Would you output the entries below only from the line containing "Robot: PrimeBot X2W" through the line containing "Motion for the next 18", exactly as they stand and with both ends included?
-------------------------
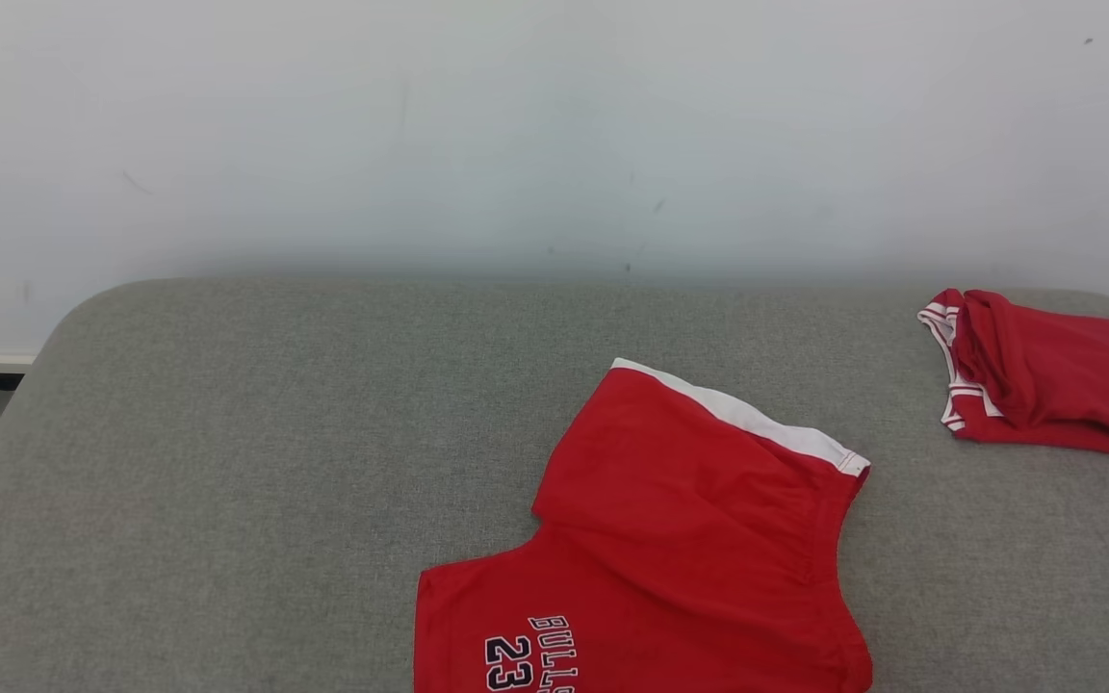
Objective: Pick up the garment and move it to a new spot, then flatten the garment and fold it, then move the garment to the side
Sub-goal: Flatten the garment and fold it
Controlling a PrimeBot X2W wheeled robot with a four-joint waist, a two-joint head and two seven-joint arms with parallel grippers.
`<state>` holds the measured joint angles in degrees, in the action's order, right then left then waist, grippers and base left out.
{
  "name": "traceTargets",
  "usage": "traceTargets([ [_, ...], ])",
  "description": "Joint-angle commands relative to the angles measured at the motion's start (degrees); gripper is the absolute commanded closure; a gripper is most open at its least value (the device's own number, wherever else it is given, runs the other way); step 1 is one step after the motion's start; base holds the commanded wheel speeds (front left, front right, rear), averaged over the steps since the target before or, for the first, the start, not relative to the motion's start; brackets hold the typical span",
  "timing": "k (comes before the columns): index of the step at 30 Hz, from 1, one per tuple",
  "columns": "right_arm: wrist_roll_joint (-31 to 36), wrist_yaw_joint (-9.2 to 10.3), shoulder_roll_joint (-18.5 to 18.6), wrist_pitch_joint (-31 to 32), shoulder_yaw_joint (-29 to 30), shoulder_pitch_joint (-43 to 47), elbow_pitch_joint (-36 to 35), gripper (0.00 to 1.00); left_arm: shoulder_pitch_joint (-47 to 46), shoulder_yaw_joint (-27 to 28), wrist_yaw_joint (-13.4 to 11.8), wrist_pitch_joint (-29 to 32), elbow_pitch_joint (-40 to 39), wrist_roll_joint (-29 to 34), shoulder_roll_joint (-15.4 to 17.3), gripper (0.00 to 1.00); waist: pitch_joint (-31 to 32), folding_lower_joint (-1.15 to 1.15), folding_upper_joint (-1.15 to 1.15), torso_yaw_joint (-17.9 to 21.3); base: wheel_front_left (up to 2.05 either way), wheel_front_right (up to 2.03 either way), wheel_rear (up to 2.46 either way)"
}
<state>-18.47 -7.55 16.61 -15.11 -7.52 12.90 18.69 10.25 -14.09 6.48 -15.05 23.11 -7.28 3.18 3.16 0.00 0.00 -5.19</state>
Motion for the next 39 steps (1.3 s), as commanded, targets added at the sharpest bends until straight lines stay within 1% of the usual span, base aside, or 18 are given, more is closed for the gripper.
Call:
traceTargets([
  [1, -0.2, 0.16, 0.2, 0.0, 0.0, -0.2, 0.4, 0.00, 0.8, -0.9, 0.2, -0.2, 2.0, -0.5, -0.6, 0.00, -0.1, 0.00, 0.00, -0.1, 0.00, 0.00, 0.00],
  [10, 0.4, 0.16, -0.7, 0.0, -1.0, -2.2, 0.7, 0.00, -3.1, -4.7, 0.7, -0.2, 9.3, -2.8, -1.2, 0.00, -0.7, 0.00, 0.00, 1.3, 0.00, 0.00, 0.00],
  [15, 0.7, 0.16, -1.1, 0.0, -1.3, -2.6, 0.2, 0.00, -5.3, -5.1, 0.8, -0.2, 11.5, -4.4, -1.2, 0.00, -1.1, 0.00, 0.00, 2.3, 0.00, 0.00, 0.00],
  [17, 0.7, 0.16, -0.9, 0.0, -1.1, -2.6, 0.1, 0.00, -5.8, -5.2, 0.8, -0.2, 12.2, -4.9, -1.1, 0.19, -1.2, 0.00, 0.00, 2.6, 0.00, 0.00, 0.00],
  [18, 0.7, 0.16, -0.9, 0.0, -1.1, -2.6, 0.1, 0.00, -5.8, -5.2, 0.8, -0.2, 12.2, -4.9, -1.1, 0.19, -1.2, 0.00, 0.00, 2.6, 0.00, 0.00, 0.00],
  [19, 0.7, 0.16, -0.8, 0.0, -1.1, -2.6, 0.1, 0.00, -6.1, -5.2, 0.8, -0.2, 12.5, -4.9, -1.0, 0.69, -1.2, 0.00, 0.00, 2.7, 0.00, 0.00, 0.00],
  [20, 0.6, 0.16, -0.8, 0.0, -1.1, -2.6, 0.0, 0.00, -6.6, -5.3, 0.8, -0.2, 12.7, -4.9, -1.0, 0.90, -1.2, 0.00, 0.00, 2.8, 0.00, 0.00, 0.00],
  [21, 0.6, 0.16, -0.9, 0.0, -1.0, -2.6, 0.0, 0.00, -6.9, -5.3, 0.8, -0.2, 12.7, -4.8, -0.9, 1.00, -1.2, 0.00, 0.00, 2.8, 0.00, 0.00, 0.00],
  [27, 0.9, 0.16, -1.2, 0.0, -0.9, -2.4, 0.0, 0.00, -8.8, -4.1, 0.8, -0.2, 12.7, -5.3, -0.3, 1.00, -1.3, 0.00, 0.00, 2.6, 0.00, 0.00, 0.00],
  [30, 0.9, 0.16, -1.3, 0.0, -0.7, -2.6, -0.2, 0.00, -9.6, -0.8, 0.0, -0.2, 10.7, -5.0, -0.1, 1.00, -1.3, 0.00, 0.00, 2.3, 0.00, 0.00, 0.00],
  [34, 1.0, 0.16, -1.5, 0.0, -0.5, -2.7, -0.5, 0.00, -10.6, 4.4, -0.9, -0.2, 6.9, -4.3, 1.5, 1.00, -1.3, 0.00, 0.00, 1.7, 0.00, 0.00, 0.00],
  [39, 1.0, 0.16, -1.7, 0.0, -1.0, -3.2, -0.5, 0.00, -11.3, 8.1, -0.3, -0.2, 4.1, -3.1, 3.1, 1.00, -1.2, 0.00, 0.00, 1.3, 0.00, 0.00, 0.00],
])
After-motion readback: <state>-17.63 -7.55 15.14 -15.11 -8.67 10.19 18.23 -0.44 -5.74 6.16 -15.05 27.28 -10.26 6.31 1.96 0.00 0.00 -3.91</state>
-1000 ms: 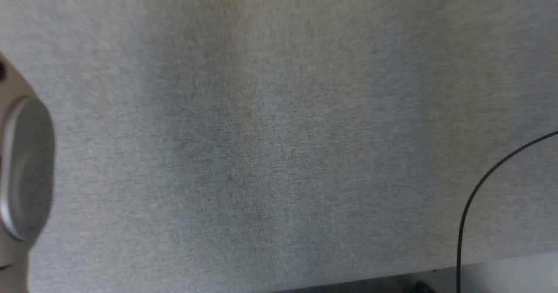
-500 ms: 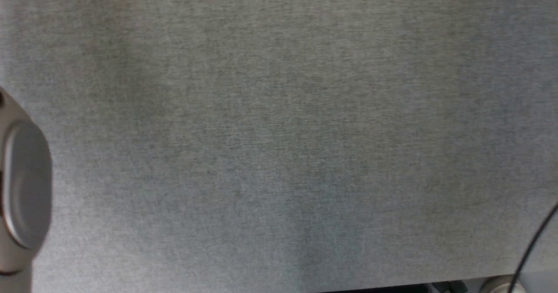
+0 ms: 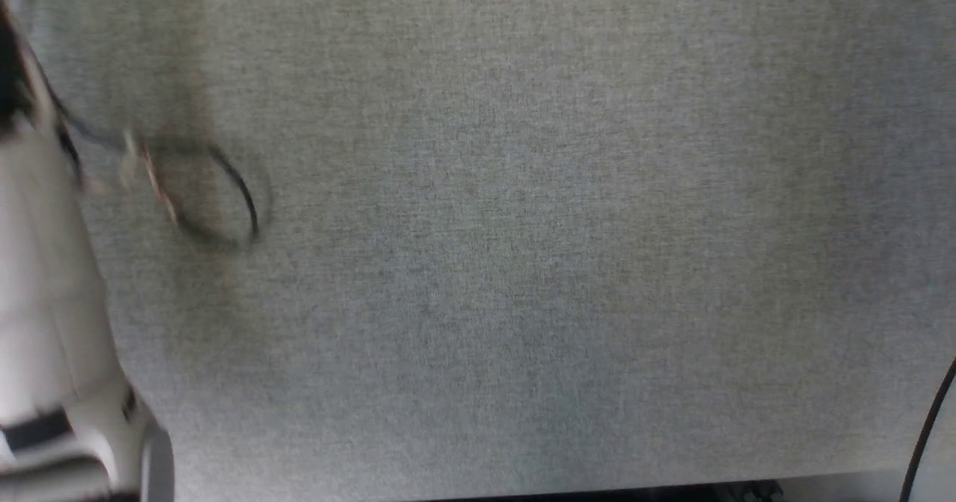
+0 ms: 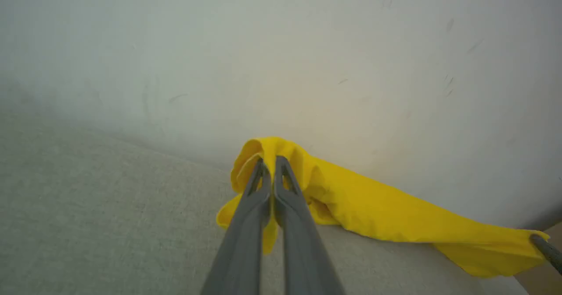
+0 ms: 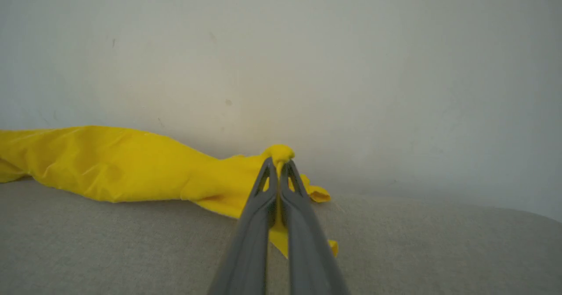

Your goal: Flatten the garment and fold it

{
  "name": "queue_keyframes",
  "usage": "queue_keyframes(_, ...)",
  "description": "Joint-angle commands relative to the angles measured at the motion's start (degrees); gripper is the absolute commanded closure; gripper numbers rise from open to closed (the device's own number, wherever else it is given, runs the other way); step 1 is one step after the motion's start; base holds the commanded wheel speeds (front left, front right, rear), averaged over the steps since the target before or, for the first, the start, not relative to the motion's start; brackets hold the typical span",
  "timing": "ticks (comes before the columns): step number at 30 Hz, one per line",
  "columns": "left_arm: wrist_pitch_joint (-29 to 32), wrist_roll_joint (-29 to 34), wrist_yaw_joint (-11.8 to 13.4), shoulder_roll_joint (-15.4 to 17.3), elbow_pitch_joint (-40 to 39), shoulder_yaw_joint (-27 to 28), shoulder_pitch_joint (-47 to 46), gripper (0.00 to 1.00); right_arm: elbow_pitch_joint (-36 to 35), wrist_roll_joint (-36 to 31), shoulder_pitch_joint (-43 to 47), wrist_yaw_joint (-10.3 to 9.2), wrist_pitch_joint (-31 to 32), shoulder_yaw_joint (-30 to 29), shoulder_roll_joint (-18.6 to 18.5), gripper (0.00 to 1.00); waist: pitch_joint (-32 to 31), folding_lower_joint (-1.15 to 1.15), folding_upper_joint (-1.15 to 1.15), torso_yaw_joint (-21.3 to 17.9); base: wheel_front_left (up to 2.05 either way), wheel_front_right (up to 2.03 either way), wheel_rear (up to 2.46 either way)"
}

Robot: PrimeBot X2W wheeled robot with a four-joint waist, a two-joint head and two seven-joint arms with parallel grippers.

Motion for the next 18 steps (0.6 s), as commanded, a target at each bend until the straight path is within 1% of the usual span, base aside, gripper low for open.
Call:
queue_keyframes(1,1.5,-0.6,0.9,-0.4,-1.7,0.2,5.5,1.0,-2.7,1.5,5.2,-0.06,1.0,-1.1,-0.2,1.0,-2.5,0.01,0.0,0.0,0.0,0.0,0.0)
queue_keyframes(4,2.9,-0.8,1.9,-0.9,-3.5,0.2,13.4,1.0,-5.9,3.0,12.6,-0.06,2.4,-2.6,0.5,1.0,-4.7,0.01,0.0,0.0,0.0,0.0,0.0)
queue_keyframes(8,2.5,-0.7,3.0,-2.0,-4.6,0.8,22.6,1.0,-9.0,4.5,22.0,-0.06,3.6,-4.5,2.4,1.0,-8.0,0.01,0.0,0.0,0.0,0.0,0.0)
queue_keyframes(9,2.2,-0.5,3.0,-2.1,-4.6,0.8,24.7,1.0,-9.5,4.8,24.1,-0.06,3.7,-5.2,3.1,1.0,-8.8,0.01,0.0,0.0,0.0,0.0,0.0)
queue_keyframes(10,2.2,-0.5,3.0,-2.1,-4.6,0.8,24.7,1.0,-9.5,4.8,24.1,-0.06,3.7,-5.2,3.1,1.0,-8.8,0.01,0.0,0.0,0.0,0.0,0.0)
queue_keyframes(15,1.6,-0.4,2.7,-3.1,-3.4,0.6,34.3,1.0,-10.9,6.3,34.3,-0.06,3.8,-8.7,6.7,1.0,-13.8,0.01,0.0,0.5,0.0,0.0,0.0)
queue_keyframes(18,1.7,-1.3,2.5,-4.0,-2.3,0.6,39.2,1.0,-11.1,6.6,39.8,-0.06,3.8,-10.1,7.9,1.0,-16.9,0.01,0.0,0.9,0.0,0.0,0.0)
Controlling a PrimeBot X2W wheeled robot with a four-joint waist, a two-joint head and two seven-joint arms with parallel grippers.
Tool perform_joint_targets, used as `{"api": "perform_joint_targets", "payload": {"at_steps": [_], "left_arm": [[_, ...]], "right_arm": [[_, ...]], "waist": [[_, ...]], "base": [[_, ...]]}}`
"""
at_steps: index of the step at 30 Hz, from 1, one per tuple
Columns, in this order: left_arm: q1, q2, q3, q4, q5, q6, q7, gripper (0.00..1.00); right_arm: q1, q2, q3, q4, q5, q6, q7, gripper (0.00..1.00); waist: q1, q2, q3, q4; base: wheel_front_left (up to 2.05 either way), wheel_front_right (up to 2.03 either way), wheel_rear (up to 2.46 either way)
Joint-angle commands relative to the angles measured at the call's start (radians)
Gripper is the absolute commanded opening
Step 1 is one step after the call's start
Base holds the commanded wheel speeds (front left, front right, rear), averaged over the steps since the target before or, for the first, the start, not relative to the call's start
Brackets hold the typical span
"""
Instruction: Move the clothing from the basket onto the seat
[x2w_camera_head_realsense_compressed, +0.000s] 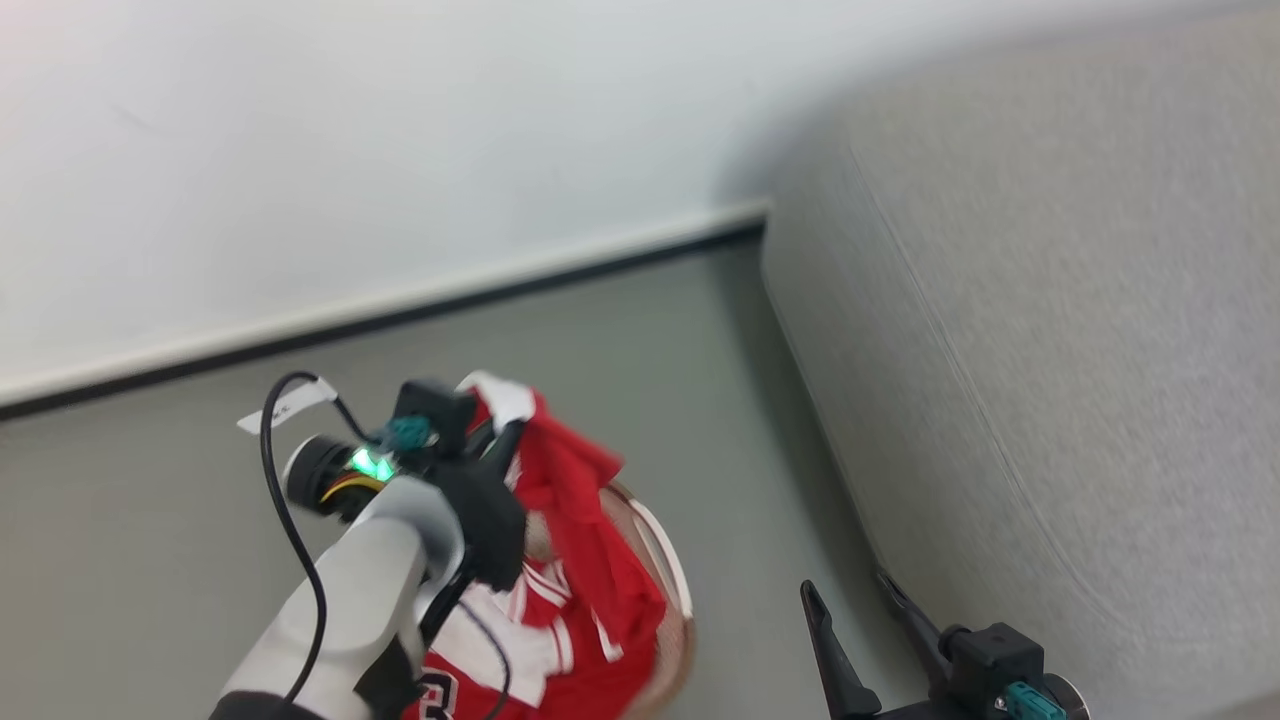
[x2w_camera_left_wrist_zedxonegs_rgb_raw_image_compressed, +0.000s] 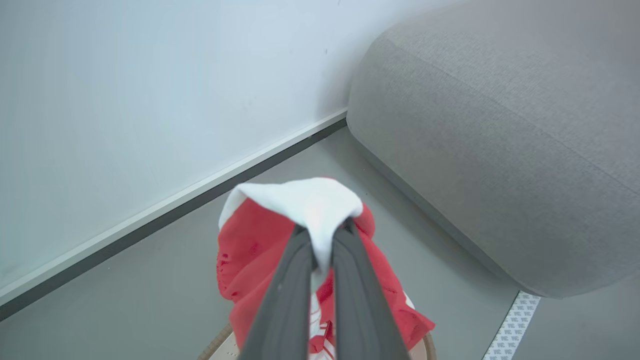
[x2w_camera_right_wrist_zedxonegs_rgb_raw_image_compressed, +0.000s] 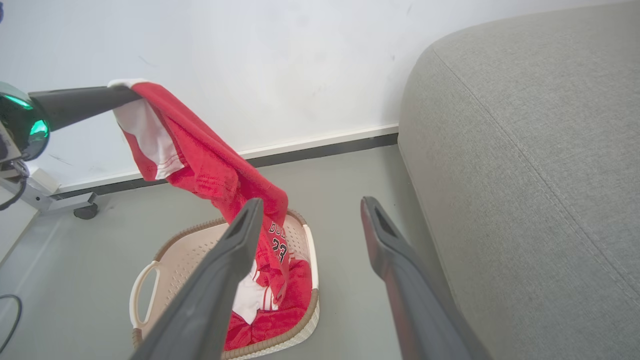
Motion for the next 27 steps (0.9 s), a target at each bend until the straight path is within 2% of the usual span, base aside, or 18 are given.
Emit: {"api": "perform_joint_targets", "payload": {"at_steps": [1,7,16,27], "left_arm": [[-0.006,-0.002,-0.019,-0.034,-0.030,0.006,0.009,0.00],[-0.079,-0.001,-0.104,-0.187,-0.127,0.060,0.038,0.00],[-0.128,-0.002,-0.186,-0.330,-0.221,0.125,0.033,0.00],[-0.143,-0.001,-0.312,-0.436,-0.318,0.160,0.044,0.00]], "right_arm": [[0.013,-0.004,0.004,-0.001,0.006,0.000,0.008,1.00],[-0.005,-0.003,0.008,0.003,0.021,0.000,0.041,1.00],[-0.024,-0.003,0.001,0.004,0.027,0.000,0.076,1.00],[-0.093,-0.003,0.069,0.039,0.050,0.000,0.195,1.00]], "waist": [[0.0003,0.0003,-0.196,0.156],[0.0003,0.0003,-0.258,0.217],[0.0003,0.0003,-0.287,0.257],[0.0003,0.0003,-0.295,0.275]], "base": [[0.00,0.00,0.00],[0.00,0.00,0.00],[0.00,0.00,0.00],[0.00,0.00,0.00]]}}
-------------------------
EXERCISE OUTPUT:
Robot: PrimeBot X2W wheeled robot with a four-joint waist, a two-joint head and two seven-joint arms with parallel grippers.

Motion for the next 18 steps (0.6 s), as commanded, a target at each bend until the straight path is within 1% of the usual span, base aside, gripper low for open.

Nothing further remains in the output.